Now, the fact is, to this day, it does not take a rabbi to make a synagogue, but the ten elders. That’s a very important point, very important, and it’s biblical.

[Audience] You mentioned some sects, picking and choosing from the bible, and then of course, they can prove their thesis by referring to that. I’ve had occasion recently to know of a case where the Seventh Day Adventists and the Mormons are considered a cult by a Christian school which require the children to attend a Christian church or Sunday school, and one of the mothers lied and said that her child attended a Christian school and not a Mormon school, although they were Mormons, and they found out that she had lied and the child attended a Mormon school, and so this brings to mind this and what you just said. What is the actual definition of a cult?

[Rushdoony] The definition of a cult varies from one scholar to another, but usually a cult will stress a particular point to the exclusion of much else in the faith, or it will have a leader who claims to have special revelations or a special pipeline to God, so he has something above and over what the Bible has to teach, so that the sect or rather, the cult tends to be dissatisfied with the whole Bible as it is and wants something in addition to it in a great many cases. Yes?

[Audience] {?} This explains me why and even to this day, in particular rural areas you’ll find an area that’s known by a local people as something’s hundred, so that name still carries on {?}.

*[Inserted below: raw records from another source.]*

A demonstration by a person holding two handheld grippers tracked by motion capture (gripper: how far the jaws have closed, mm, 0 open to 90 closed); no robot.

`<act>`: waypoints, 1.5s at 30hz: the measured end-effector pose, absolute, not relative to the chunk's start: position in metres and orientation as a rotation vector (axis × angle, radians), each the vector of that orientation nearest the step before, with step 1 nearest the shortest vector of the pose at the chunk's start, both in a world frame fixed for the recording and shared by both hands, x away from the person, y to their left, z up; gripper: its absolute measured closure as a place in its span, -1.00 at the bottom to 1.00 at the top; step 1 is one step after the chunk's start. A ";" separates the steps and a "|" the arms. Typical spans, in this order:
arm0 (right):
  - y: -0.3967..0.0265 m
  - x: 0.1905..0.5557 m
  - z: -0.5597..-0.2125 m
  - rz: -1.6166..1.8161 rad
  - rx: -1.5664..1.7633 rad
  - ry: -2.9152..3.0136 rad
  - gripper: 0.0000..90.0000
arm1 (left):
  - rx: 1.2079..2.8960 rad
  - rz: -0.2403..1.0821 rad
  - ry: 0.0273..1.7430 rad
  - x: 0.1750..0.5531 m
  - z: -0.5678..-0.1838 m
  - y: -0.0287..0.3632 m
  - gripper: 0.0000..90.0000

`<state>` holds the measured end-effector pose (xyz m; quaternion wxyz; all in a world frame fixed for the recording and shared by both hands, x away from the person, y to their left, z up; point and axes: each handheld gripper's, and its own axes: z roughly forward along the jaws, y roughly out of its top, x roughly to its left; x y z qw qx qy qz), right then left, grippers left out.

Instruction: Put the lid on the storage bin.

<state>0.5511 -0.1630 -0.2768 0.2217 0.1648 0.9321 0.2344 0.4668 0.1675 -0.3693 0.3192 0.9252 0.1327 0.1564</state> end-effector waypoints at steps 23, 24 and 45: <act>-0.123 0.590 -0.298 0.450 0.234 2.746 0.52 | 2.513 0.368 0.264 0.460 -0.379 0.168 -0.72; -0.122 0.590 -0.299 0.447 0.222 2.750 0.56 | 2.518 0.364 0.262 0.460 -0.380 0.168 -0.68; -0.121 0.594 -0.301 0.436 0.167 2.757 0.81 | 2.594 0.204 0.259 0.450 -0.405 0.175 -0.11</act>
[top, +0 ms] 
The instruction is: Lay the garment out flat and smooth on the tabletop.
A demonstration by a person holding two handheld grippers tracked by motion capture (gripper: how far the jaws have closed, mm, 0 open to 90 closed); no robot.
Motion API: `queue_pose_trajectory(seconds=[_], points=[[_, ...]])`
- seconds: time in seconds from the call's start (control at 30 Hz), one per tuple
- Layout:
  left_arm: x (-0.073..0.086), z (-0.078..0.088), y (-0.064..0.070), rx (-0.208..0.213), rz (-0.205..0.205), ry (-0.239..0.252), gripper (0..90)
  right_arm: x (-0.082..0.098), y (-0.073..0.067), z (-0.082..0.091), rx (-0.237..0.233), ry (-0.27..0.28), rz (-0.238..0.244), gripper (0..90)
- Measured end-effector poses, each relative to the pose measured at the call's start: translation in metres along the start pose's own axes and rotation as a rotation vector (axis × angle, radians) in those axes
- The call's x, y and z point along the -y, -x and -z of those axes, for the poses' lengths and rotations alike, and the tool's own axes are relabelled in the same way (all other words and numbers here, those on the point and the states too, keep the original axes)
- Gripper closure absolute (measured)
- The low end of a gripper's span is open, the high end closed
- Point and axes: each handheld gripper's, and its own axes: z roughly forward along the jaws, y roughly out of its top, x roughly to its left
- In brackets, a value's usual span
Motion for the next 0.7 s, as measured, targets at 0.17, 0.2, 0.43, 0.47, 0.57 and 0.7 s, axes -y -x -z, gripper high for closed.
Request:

[Rushdoony] Yes, and it’s sad that although the term “hundred” still exists in England in some isolated areas, historians have no awareness of its meaning. This is how remote they have become to biblical faith. If they only had read the Bible with open eyes, they would see that this is its origin, or if they’d gone back and studied some of the early kings like Alfred, thoroughly, because Alfred was, for the systematic application of this kind of thing and the whole of God’s law to all of England, and he worked to that end. Yes?

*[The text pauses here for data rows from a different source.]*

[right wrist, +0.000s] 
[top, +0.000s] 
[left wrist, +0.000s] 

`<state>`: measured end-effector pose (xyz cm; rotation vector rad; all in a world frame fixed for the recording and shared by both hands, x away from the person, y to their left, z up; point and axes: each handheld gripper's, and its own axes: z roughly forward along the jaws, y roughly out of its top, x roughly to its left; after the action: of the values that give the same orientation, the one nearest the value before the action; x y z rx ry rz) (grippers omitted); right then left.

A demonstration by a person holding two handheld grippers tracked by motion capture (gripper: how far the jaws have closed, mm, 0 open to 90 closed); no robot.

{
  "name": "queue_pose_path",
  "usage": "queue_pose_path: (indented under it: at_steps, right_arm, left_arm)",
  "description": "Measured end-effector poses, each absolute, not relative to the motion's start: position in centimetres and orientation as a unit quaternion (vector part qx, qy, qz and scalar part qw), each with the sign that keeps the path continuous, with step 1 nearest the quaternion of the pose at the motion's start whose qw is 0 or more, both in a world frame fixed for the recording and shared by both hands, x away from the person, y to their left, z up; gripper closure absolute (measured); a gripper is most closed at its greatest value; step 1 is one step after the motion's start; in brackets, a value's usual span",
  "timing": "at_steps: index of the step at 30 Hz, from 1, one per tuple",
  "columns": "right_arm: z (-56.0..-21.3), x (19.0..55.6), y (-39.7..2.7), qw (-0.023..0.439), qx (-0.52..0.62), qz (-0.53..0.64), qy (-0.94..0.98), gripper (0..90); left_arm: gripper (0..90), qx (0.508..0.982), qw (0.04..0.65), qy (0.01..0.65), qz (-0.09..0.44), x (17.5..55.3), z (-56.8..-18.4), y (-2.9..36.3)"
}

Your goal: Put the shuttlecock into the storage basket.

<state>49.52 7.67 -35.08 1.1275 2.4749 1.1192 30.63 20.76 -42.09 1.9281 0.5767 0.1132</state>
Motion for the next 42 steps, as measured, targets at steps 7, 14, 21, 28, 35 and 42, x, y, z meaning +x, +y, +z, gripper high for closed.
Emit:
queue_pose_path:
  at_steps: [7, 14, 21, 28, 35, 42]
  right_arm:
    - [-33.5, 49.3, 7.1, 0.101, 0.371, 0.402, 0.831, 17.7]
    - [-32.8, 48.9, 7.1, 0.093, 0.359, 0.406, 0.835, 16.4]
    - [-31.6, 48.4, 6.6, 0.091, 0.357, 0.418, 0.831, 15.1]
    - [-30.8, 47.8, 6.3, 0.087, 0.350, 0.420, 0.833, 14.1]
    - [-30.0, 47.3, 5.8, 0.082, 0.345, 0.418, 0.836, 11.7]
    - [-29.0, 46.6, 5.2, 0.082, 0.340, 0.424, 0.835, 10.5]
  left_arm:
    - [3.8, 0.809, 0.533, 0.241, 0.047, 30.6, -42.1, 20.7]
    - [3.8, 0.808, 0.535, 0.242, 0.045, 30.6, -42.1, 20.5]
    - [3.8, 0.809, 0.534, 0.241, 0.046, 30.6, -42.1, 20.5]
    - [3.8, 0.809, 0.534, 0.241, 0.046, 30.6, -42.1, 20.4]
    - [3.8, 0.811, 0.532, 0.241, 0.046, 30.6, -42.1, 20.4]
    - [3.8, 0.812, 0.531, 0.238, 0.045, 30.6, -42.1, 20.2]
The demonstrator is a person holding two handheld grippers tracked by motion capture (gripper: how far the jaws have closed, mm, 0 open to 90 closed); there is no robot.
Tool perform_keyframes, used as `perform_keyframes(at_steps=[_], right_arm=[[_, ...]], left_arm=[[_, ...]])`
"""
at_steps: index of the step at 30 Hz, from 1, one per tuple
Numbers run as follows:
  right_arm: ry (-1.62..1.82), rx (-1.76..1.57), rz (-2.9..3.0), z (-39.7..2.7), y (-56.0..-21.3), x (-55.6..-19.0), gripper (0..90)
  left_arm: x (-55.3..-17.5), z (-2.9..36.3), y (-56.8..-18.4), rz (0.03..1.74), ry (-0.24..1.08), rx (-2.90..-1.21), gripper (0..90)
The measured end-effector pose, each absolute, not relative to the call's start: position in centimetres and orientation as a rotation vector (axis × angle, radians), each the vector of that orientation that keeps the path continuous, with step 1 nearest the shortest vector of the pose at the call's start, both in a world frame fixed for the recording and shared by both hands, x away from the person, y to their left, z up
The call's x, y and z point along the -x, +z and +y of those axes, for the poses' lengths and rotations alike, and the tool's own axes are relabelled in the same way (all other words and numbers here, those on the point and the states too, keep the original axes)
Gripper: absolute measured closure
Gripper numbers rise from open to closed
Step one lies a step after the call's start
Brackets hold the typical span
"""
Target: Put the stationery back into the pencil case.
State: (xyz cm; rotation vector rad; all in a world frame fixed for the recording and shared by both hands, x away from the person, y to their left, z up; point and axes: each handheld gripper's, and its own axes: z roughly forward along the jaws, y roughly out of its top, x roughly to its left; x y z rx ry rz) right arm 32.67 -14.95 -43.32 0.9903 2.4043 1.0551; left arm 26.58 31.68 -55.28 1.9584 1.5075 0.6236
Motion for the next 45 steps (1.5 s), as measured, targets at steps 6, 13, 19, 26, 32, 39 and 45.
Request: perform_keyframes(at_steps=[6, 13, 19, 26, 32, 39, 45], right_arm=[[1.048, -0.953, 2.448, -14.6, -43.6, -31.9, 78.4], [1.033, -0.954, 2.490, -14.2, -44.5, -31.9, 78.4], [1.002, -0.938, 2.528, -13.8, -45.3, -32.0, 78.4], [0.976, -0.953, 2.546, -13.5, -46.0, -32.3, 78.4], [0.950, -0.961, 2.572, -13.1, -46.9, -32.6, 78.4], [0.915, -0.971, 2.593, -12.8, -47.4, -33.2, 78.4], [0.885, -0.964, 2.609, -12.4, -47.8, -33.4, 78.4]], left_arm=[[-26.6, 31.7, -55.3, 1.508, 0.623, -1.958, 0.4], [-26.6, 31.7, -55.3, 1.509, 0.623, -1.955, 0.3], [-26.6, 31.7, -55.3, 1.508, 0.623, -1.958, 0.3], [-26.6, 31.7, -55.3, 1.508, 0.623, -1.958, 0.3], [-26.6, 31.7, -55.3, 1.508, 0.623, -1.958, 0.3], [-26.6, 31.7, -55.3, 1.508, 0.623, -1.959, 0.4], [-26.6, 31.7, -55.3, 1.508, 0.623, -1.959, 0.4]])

[Audience] I asked a lawyer who I thought had a pretty good historical knowledge, some years ago, where did the number twelve on a jury come from in English common law, and in particular {?} looked in books and consulted other lawyers and said they did not know, and later I just happened to stumble across something that Sir Edward Coke{?} had said, Coke{?} was at the time of Queen Elizabeth, and he said it came from the twelve tribes of Israel, twelve disciples, that’s where English common law had taken him. So that certainly shows the pervasiveness of the biblical law in the European, particular, the British tradition, that even in terms of the number of persons who served on a jury.

[Rushdoony] Yes. With the Fall of the Roman Empire, the Roman pattern which was being imposed on the church, because so many of the leading converts were lawyers, and these lawyers brought a great deal of good and bad to the faith, but one thing they did bring in was a Roman pattern of centralization. Well, with the Fall of Rome, that aspect began to wane, and people went to the biblical pattern again which was already present to a degree, and so this kind of pattern became very strong throughout Europe, and it was important in the civilizing of Europe, because it put the responsibility where it belongs, on the local level.

Some day, perhaps some scholar will make a study of English history in the early era, just from this perspective. It’s sad that they don’t see fit to do it.

Well, if there are no further questions, let us bow our heads now.

We thank thee, our Father, for the joy, the truth, and the majesty of thy word. Thy word and thy grace are sufficient for all things. Make us ever joyful in Jesus Christ, triumphant in his service, and faithful in all things to our calling. In Jesus name. Amen.